Hay dos crisis mundiales: la de los mercados asaltantes y la de los domingos por la tarde. Asombra que ningún partido político haya tenido la ocurrencia de combatir la segunda después de ir perdiendo por puntos ante la primera. Si Rubalcaba hubiera prometido la creación de diez mil domingódromos en España no sólo habría resuelto un problema de empleo, habría mejorado drásticamente la moral nacional y captado, como mínimo, los millones de votos que perdió el 20-N. Los domingos por la tarde, la peña desnortada busca refugio en los bares y se congrega ante el televisor buscando un átomo de camaradería con el que defenderse del ataque atómico del silencio callejero, ese silencio metálico que barre las horas con escobazos de desolación y te lleva a escuchar frases sólo en apariencia intrascendentes. Una amiga protesta de los domingos por la tarde y está poniendo en solfa, sin decirlo, el sentido de la vida: la maldición bíblica del sudor en la frente se desdibuja en la promesa de las rutinas del lunes, cuando los humanos ya no se quedan abandonados a su suerte y son devorados por la disciplina laboral: felices los mandones –más aún, clarividentes: suyo es el mundo--. La sociedad del ocio está fracasando.

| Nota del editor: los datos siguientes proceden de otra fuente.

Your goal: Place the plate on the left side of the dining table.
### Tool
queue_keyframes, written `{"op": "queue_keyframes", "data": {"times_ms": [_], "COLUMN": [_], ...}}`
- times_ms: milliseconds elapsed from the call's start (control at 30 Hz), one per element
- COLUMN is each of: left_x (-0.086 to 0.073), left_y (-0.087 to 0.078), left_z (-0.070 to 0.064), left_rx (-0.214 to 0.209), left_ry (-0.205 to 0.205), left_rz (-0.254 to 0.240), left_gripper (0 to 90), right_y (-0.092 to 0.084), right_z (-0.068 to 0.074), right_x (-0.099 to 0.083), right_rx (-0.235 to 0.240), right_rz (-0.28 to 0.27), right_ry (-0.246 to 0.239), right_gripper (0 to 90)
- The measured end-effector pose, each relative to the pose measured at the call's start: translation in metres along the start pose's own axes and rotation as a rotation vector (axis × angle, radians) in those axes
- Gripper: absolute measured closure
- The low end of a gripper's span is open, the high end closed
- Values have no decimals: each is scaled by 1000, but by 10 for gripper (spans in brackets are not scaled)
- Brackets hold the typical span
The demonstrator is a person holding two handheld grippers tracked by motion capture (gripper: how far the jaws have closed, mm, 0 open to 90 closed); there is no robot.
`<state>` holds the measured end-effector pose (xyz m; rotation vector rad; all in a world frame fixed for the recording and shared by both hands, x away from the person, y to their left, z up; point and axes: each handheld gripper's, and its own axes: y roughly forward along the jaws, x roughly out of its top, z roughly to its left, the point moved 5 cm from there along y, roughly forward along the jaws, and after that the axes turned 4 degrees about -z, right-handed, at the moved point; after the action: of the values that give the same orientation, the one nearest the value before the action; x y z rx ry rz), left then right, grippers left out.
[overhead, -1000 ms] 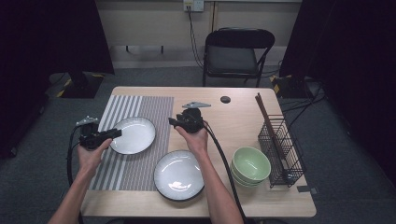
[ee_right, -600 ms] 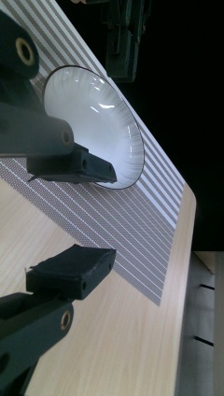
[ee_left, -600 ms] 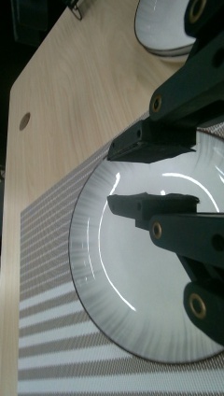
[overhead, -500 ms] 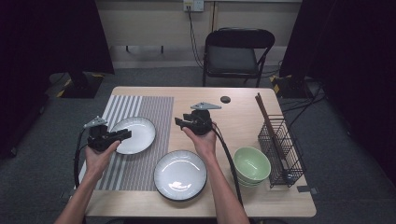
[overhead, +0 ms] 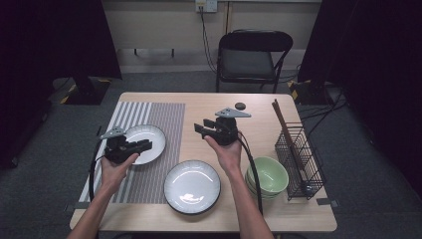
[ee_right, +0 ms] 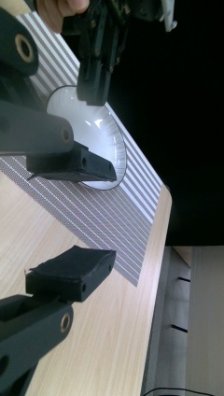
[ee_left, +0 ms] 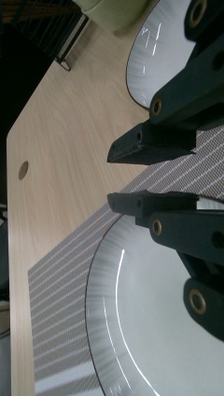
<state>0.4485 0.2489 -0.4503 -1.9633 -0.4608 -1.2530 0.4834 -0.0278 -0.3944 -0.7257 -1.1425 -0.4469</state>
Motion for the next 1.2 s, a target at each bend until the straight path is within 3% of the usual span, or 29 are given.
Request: {"op": "queue_keyframes", "data": {"times_ms": [133,267,567,900,1200], "left_x": [5,9,12,11,14], "left_y": [6,11,26,43,55], "left_z": [-9,-21,-50,-73,-97], "left_rx": [-33,-58,-141,-153,-217], "left_ry": [6,23,74,131,162], "left_rz": [-5,-7,15,36,49], "left_gripper": [691,674,612,607,576], "right_y": [-13,-28,-64,-106,-140], "right_z": [-5,-10,-26,-45,-66], "right_x": [7,15,22,22,15], "right_rx": [-31,-33,-63,-120,-167], "right_rz": [-35,-55,-44,-55,-52], "right_ry": [-7,-2,20,2,34], "right_gripper": [531,514,465,450,450]}}
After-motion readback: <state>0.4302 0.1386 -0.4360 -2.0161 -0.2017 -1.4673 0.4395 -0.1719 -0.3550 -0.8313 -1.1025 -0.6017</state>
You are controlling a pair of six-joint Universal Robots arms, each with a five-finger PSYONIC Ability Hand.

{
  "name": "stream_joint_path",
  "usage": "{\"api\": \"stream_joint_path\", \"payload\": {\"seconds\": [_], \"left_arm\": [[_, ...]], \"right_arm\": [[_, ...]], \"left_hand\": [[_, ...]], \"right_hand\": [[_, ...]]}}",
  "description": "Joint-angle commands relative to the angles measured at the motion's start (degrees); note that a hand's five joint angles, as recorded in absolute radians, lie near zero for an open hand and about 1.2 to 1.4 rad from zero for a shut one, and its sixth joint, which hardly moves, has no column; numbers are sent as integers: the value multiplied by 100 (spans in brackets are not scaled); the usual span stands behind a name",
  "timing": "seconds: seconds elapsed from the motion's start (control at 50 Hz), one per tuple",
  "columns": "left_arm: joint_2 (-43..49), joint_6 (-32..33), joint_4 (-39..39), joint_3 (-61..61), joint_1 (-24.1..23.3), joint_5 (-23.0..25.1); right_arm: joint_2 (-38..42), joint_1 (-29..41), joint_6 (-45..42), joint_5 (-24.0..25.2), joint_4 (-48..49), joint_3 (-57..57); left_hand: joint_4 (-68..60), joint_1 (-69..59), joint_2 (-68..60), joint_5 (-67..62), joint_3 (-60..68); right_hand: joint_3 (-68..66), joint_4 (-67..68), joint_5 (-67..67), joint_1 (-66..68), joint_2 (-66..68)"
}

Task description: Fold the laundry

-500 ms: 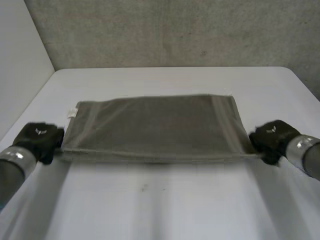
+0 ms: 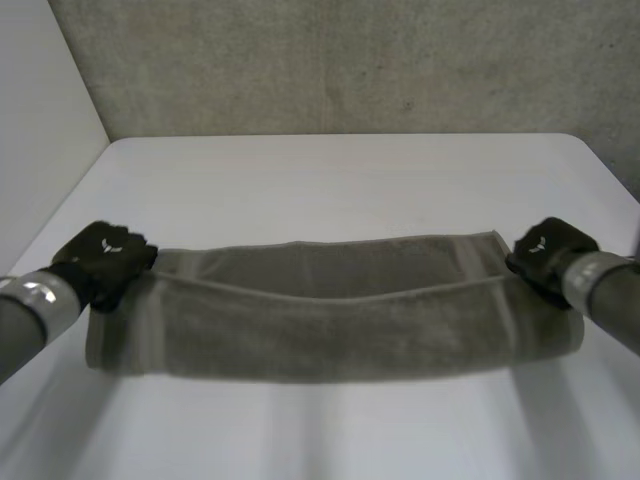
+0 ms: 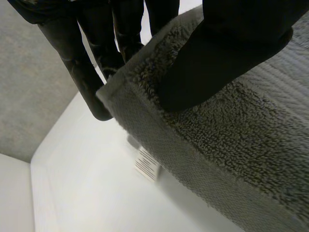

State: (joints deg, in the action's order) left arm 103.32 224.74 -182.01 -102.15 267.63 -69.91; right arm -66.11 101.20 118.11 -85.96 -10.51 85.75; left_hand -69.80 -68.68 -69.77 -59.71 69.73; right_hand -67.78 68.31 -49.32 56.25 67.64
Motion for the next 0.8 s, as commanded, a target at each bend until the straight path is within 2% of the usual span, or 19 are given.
{"api": "stream_joint_path", "payload": {"seconds": [0.02,0.06,0.1,0.18,0.32,0.34,0.36,0.38,0.4,0.42,0.46,0.48,0.58,0.62,0.68,0.72,0.74,0.78,0.8], "left_arm": [[1384,-159,-449,1435,-369,-665],[1874,-159,-598,1986,-483,-787],[2059,-159,-625,2206,-518,-831],[2552,-150,-642,2673,-536,-1033],[2834,-168,-642,2841,-589,-1139],[2843,-168,-642,2824,-641,-1139],[2843,-168,-642,2823,-642,-1139],[2843,-159,-642,2806,-694,-1139],[2843,-159,-642,2806,-694,-1139],[2826,-133,-642,2788,-738,-1165],[2782,-150,-642,2779,-765,-1139],[2729,-150,-660,2771,-808,-1130],[2289,-229,-739,2797,-826,-1157],[1905,-517,-765,2753,-835,-1174],[1683,-748,-748,2718,-835,-1174],[1202,-1281,-739,2526,-818,-1174],[1200,-1284,-739,2525,-817,-1174],[736,-1826,-739,2236,-800,-1165],[734,-1829,-739,2234,-800,-1165]], "right_arm": [[1256,373,28,-535,987,-1119],[1452,435,28,-544,1279,-1324],[1732,479,28,-544,1874,-1639],[1908,497,54,-544,2411,-1868],[2269,628,2,-570,2870,-2123],[2322,681,2,-571,2896,-2115],[2322,681,2,-571,2897,-2115],[2357,716,28,-571,2905,-2097],[2366,734,45,-579,2940,-2088],[2366,734,45,-579,2941,-2088],[2357,743,63,-597,2958,-2088],[2305,734,107,-614,2976,-2062],[1865,681,441,-808,2976,-1869],[1376,664,983,-896,2941,-1554],[1127,655,1267,-869,2914,-1412],[602,664,1932,-738,2827,-1062],[599,664,1935,-738,2826,-1060],[188,655,2390,-344,2477,-789],[186,655,2392,-342,2475,-787]], "left_hand": [[-1020,-1132,-1023,-1029,1027],[-1020,-1132,-1023,-1029,1027],[-1020,-1132,-1023,-1029,1027],[-1020,-1132,-1023,-1029,1027],[-1020,-1132,-1023,-1029,1027],[-1020,-1132,-1023,-1029,1027],[-1020,-1132,-1023,-1029,1027],[1892,1780,1889,1883,-1885],[1921,1809,1918,1912,-1914],[5980,5868,5977,5971,-5973],[5673,5561,5669,5664,-5665],[5980,5868,5977,5971,-5973],[5980,5868,5977,5971,-5973],[5980,5868,5977,5971,-5973],[5980,5868,5977,5971,-5973],[5980,5868,5977,5971,-5973],[5980,5868,5977,5971,-5973],[5980,5868,5977,5971,-5973],[5980,5868,5977,5971,-5973]], "right_hand": [[-1222,1169,-2068,2375,1236],[-1222,1169,-2068,2375,1236],[-1222,1169,-2068,2375,1236],[-1222,1169,-2068,2375,1236],[-1222,1169,-2068,2375,1236],[837,-890,-9,316,-823],[858,-911,12,295,-843],[5071,-5124,4225,-3918,-5057],[5778,-5831,4932,-4625,-5764],[5778,-5831,4932,-4625,-5764],[5778,-5831,4932,-4625,-5764],[5778,-5831,4932,-4625,-5764],[5778,-5831,4932,-4625,-5764],[5778,-5831,4932,-4625,-5764],[5778,-5831,4932,-4625,-5764],[5778,-5831,4932,-4625,-5764],[5778,-5831,4932,-4625,-5764],[5778,-5831,4932,-4625,-5764],[5778,-5831,4932,-4625,-5764]]}}
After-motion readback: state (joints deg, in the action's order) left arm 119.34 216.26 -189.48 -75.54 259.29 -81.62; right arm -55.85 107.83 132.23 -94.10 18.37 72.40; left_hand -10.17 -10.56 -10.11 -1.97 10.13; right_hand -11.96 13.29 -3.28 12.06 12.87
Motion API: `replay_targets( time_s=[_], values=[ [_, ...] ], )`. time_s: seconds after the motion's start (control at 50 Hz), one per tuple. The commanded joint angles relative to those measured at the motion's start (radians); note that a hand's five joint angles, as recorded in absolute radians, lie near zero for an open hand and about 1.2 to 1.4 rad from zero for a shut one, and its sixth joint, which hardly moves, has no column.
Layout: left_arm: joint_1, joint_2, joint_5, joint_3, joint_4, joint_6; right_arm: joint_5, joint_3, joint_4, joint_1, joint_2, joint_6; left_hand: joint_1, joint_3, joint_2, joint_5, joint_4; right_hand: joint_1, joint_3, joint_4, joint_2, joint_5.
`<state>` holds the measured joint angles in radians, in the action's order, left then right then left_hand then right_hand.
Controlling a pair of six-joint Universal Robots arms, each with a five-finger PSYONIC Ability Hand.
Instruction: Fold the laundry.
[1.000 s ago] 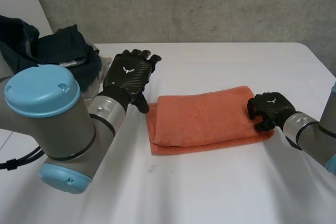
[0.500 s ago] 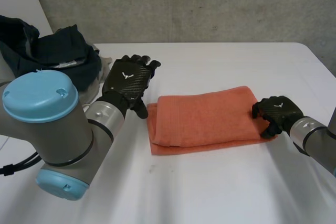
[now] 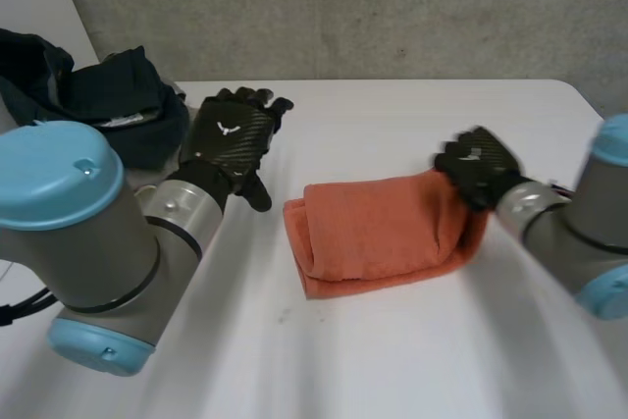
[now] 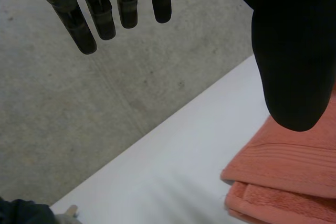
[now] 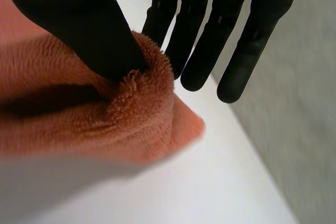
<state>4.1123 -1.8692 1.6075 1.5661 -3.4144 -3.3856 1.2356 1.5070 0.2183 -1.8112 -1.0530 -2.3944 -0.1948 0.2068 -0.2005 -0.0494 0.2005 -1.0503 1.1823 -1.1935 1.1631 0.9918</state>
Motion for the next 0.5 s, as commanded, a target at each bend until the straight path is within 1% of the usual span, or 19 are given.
replay_targets(
  time_s=[0.02, 0.04, 0.1, 0.12, 0.16, 0.18, 0.2, 0.22, 0.24, 0.26, 0.28, 0.34, 0.36, 0.4, 0.42, 0.44, 0.48, 0.5],
  values=[
    [0.046, 0.053, -0.004, 0.031, 0.0, 0.003, -0.073, -0.037, 0.006, -0.289, 0.027, 0.104, 0.017, -0.028, 0.022, 0.046, -0.022, -0.346, 0.214, -0.203, 0.233, 0.23],
    [0.049, 0.058, -0.004, 0.035, 0.0, 0.005, -0.106, -0.037, -0.003, -0.334, 0.063, 0.135, 0.017, -0.028, 0.022, 0.046, -0.022, -0.346, 0.214, -0.203, 0.233, 0.23],
    [0.051, 0.058, -0.004, 0.04, -0.002, 0.005, -0.13, -0.044, -0.008, -0.382, 0.12, 0.168, 0.017, -0.028, 0.022, 0.046, -0.022, -0.346, 0.214, -0.203, 0.233, 0.23],
    [0.051, 0.056, -0.003, 0.04, -0.002, 0.005, -0.13, -0.047, -0.011, -0.402, 0.146, 0.184, 0.017, -0.028, 0.022, 0.046, -0.022, -0.346, 0.214, -0.203, 0.233, 0.23],
    [0.052, 0.056, -0.003, 0.04, -0.002, 0.006, -0.116, -0.053, -0.013, -0.41, 0.156, 0.187, 0.017, -0.028, 0.022, 0.046, -0.022, -0.346, 0.214, -0.203, 0.233, 0.23],
    [0.052, 0.055, -0.003, 0.04, -0.002, 0.006, -0.11, -0.056, -0.013, -0.408, 0.156, 0.182, 0.017, -0.028, 0.022, 0.046, -0.022, -0.298, 0.166, -0.154, 0.185, 0.182],
    [0.054, 0.053, -0.001, 0.037, -0.002, 0.006, -0.095, -0.059, -0.013, -0.408, 0.147, 0.163, 0.017, -0.028, 0.022, 0.046, -0.022, 0.339, -0.471, 0.483, -0.452, -0.455],
    [0.055, 0.053, -0.001, 0.035, -0.003, 0.006, -0.084, -0.059, -0.01, -0.408, 0.14, 0.143, 0.017, -0.028, 0.022, 0.046, -0.022, 0.674, -0.806, 0.817, -0.787, -0.79],
    [0.056, 0.051, 0.0, 0.031, -0.003, 0.006, -0.075, -0.057, -0.004, -0.41, 0.133, 0.115, 0.017, -0.028, 0.022, 0.046, -0.022, 0.876, -1.008, 1.019, -0.989, -0.992],
    [0.056, 0.05, 0.0, 0.026, -0.005, 0.006, -0.065, -0.056, 0.0, -0.41, 0.124, 0.083, 0.017, -0.028, 0.022, 0.046, -0.022, 0.876, -1.008, 1.019, -0.989, -0.992],
    [0.056, 0.047, 0.0, 0.017, -0.006, 0.006, -0.059, -0.054, 0.001, -0.398, 0.09, 0.007, 0.017, -0.028, 0.022, 0.046, -0.022, 0.876, -1.008, 1.019, -0.989, -0.992],
    [0.051, 0.045, 0.002, -0.006, -0.009, 0.006, -0.062, -0.039, 0.004, -0.346, 0.01, -0.133, 0.014, -0.026, 0.019, 0.043, -0.019, 0.876, -1.008, 1.019, -0.989, -0.992],
    [0.046, 0.042, 0.005, -0.032, -0.009, 0.006, -0.065, -0.022, 0.006, -0.308, -0.037, -0.24, 0.014, -0.026, 0.019, 0.043, -0.019, 0.876, -1.008, 1.019, -0.989, -0.992],
    [0.04, 0.038, 0.005, -0.055, -0.008, 0.006, -0.065, -0.002, 0.007, -0.275, -0.079, -0.339, 0.014, -0.026, 0.019, 0.043, -0.019, 0.876, -1.008, 1.019, -0.989, -0.992],
    [0.034, 0.026, 0.006, -0.078, -0.009, 0.009, -0.065, 0.007, 0.006, -0.261, -0.1, -0.389, 0.011, -0.023, 0.016, 0.04, -0.016, 0.876, -1.008, 1.019, -0.989, -0.992],
    [0.028, 0.018, 0.006, -0.09, -0.009, 0.014, -0.061, 0.016, 0.003, -0.24, -0.132, -0.476, 0.008, -0.02, 0.013, 0.037, -0.013, 0.876, -1.008, 1.019, -0.989, -0.992],
    [0.008, -0.002, 0.006, -0.121, -0.005, 0.028, -0.041, 0.015, 0.0, -0.214, -0.156, -0.56, 0.005, -0.017, 0.011, 0.034, -0.011, 0.876, -1.008, 1.019, -0.989, -0.992],
    [-0.015, -0.025, 0.006, -0.154, 0.0, 0.047, -0.041, 0.015, -0.008, -0.195, -0.166, -0.597, 0.005, -0.017, 0.011, 0.034, -0.011, 0.876, -1.008, 1.019, -0.989, -0.992]
  ],
)
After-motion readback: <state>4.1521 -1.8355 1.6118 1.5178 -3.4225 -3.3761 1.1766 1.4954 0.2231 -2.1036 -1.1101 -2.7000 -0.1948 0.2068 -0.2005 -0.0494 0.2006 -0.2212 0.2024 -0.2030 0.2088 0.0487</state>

El pasado domingo fue el tenis quien recogió el testigo del fútbol. Tuvo del Potro una grandeza épica en su derrota y quedó claro, de paso, el extraño carácter de un deporte en el que cada tanto tiene una sustantividad especial. Un golpe puede decidir un juego, un juego puede volcar un set. Ha habido cambio de ambiente, eso sí. En el tenis de antes, el público mostraba un silencio que venía a acreditar una conciencia de clase, un desdén por los gritos de otras tribus. El público de ahora corea consignas como si en la cancha hubiera veintidós jugadores y no dos. La culpa es de la tele misma: quien colorea las gradas con su excentricidad espera que la cámara le otorgue el premio de una inmortalidad de segundos que le iguala, en forma de espejismo, a la gloria de los atletas. Esto se nota hasta cuando suenan los himnos. ¿Canta la peña los himnos que tienen letra –y hasta uno que no la tiene– por simple patriotismo? Entonces no se bregarían a codazos cuando advierten que la cámara los está enfocando, así estén pidiendo que corra la sangre impura en La Marsellesa como que Dios salve a la reina de los britanos y la mantenga victoriosa y feliz.

Ni victorioso ni feliz está Rubalcaba –acabo de exponer mi tesis sobre la causa de su derrota--. APR siente un menosprecio inconfeso y generacional por la candidata Chacón, menos lista y peor parlamentaria que él. Diez mil domingódromos a tiempo habrían sido una victoria. En serio se lo digo. Nunca es tarde.